Saved data entries
━━━━━━━━━━

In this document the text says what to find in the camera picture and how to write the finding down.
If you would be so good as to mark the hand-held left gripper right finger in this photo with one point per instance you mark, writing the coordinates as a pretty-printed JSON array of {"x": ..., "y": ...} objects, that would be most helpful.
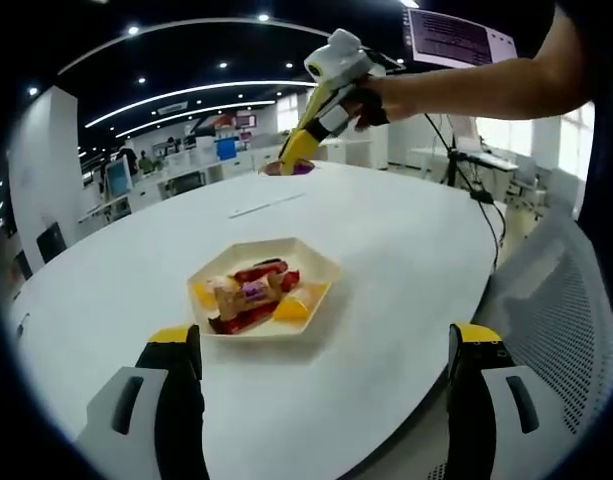
[{"x": 486, "y": 450}]

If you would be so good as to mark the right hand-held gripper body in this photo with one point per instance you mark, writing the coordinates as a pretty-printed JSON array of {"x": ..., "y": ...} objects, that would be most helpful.
[{"x": 336, "y": 57}]

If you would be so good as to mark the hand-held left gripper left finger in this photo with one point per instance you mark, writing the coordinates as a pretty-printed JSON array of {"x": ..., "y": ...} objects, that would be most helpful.
[{"x": 136, "y": 450}]

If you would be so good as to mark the brown purple-label snack packet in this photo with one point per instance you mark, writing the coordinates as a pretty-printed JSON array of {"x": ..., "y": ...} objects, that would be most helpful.
[
  {"x": 256, "y": 292},
  {"x": 302, "y": 170}
]

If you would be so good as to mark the cream hexagonal container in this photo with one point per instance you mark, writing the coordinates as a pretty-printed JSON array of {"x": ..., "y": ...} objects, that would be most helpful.
[{"x": 311, "y": 260}]

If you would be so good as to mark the red snack packet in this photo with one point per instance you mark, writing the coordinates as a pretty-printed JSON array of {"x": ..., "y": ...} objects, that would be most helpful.
[
  {"x": 286, "y": 280},
  {"x": 236, "y": 322}
]

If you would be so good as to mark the person's right hand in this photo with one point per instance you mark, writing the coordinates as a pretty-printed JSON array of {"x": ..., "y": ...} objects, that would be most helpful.
[{"x": 381, "y": 105}]

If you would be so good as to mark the blue storage box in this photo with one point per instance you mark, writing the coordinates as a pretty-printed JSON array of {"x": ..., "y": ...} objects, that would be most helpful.
[{"x": 226, "y": 150}]

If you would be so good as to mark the long white office counter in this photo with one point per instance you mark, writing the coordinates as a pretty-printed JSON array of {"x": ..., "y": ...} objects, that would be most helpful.
[{"x": 221, "y": 170}]

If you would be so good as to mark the round ceiling downlights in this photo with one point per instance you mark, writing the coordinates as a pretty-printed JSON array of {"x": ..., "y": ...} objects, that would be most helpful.
[{"x": 262, "y": 17}]

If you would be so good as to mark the large dark-screen monitor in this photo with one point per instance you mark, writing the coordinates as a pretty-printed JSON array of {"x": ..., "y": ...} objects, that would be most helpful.
[{"x": 456, "y": 35}]

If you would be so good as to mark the grey mesh office chair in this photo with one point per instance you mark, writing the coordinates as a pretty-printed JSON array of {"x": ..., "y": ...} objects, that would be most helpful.
[{"x": 551, "y": 325}]

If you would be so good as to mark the black monitor stand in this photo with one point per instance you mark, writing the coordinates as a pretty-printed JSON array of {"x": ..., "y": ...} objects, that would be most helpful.
[{"x": 452, "y": 165}]

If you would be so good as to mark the white side desk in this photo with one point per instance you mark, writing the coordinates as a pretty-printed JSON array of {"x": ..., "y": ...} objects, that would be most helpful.
[{"x": 486, "y": 159}]

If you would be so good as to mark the white-framed display panel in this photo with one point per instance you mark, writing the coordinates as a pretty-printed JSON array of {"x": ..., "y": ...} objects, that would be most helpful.
[{"x": 118, "y": 177}]

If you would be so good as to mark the black cabinet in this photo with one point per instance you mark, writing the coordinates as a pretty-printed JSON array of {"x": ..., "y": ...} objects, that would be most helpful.
[{"x": 51, "y": 244}]

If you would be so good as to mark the wide white square pillar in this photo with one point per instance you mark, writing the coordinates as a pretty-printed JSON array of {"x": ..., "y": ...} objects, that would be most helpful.
[{"x": 41, "y": 170}]

━━━━━━━━━━

#### Assignment:
With the images left out, output all the entries above exactly.

#### Solution for this task:
In this document the text says what to find in the camera picture and how to write the finding down.
If you would be so good as to mark the hand-held left gripper right finger in this photo with one point per instance you mark, writing the coordinates as a pretty-printed JSON array of {"x": ..., "y": ...} objects, that would be most helpful.
[{"x": 486, "y": 450}]

If you would be so good as to mark the right hand-held gripper body in this photo with one point per instance you mark, writing the coordinates as a pretty-printed JSON array of {"x": ..., "y": ...} objects, that would be most helpful.
[{"x": 336, "y": 57}]

If you would be so good as to mark the hand-held left gripper left finger in this photo with one point per instance you mark, writing the coordinates as a pretty-printed JSON array of {"x": ..., "y": ...} objects, that would be most helpful.
[{"x": 136, "y": 450}]

If you would be so good as to mark the brown purple-label snack packet in this photo with one point per instance you mark, writing the coordinates as a pretty-printed JSON array of {"x": ..., "y": ...} objects, that would be most helpful.
[
  {"x": 256, "y": 292},
  {"x": 302, "y": 170}
]

If you would be so good as to mark the cream hexagonal container in this photo with one point per instance you mark, writing the coordinates as a pretty-printed JSON array of {"x": ..., "y": ...} objects, that would be most helpful.
[{"x": 311, "y": 260}]

If you would be so good as to mark the red snack packet in this photo with one point per instance you mark, writing the coordinates as a pretty-printed JSON array of {"x": ..., "y": ...} objects, that would be most helpful.
[
  {"x": 286, "y": 280},
  {"x": 236, "y": 322}
]

If you would be so good as to mark the person's right hand in this photo with one point per instance you mark, writing the coordinates as a pretty-printed JSON array of {"x": ..., "y": ...} objects, that would be most helpful.
[{"x": 381, "y": 105}]

If you would be so good as to mark the blue storage box in this photo with one point per instance you mark, writing the coordinates as a pretty-printed JSON array of {"x": ..., "y": ...} objects, that would be most helpful.
[{"x": 226, "y": 150}]

If you would be so good as to mark the long white office counter in this photo with one point per instance you mark, writing the coordinates as a pretty-printed JSON array of {"x": ..., "y": ...} objects, that would be most helpful.
[{"x": 221, "y": 170}]

If you would be so good as to mark the round ceiling downlights in this photo with one point per instance you mark, writing the coordinates as a pretty-printed JSON array of {"x": ..., "y": ...} objects, that would be most helpful.
[{"x": 262, "y": 17}]

If you would be so good as to mark the large dark-screen monitor in this photo with one point per instance you mark, writing the coordinates as a pretty-printed JSON array of {"x": ..., "y": ...} objects, that would be most helpful.
[{"x": 456, "y": 35}]

If you would be so good as to mark the grey mesh office chair in this photo with one point per instance you mark, writing the coordinates as a pretty-printed JSON array of {"x": ..., "y": ...} objects, that would be most helpful.
[{"x": 551, "y": 325}]

If you would be so good as to mark the black monitor stand in this photo with one point per instance you mark, writing the coordinates as a pretty-printed JSON array of {"x": ..., "y": ...} objects, that would be most helpful.
[{"x": 452, "y": 165}]

If you would be so good as to mark the white side desk in this photo with one point per instance you mark, writing the coordinates as a pretty-printed JSON array of {"x": ..., "y": ...} objects, that would be most helpful.
[{"x": 486, "y": 159}]

If you would be so good as to mark the white-framed display panel in this photo with one point per instance you mark, writing the coordinates as a pretty-printed JSON array of {"x": ..., "y": ...} objects, that would be most helpful.
[{"x": 118, "y": 177}]

If you would be so good as to mark the black cabinet in this photo with one point per instance you mark, writing the coordinates as a pretty-printed JSON array of {"x": ..., "y": ...} objects, that would be most helpful.
[{"x": 51, "y": 244}]

If you would be so good as to mark the wide white square pillar in this photo with one point per instance you mark, writing the coordinates as a pretty-printed JSON array of {"x": ..., "y": ...} objects, that would be most helpful.
[{"x": 41, "y": 170}]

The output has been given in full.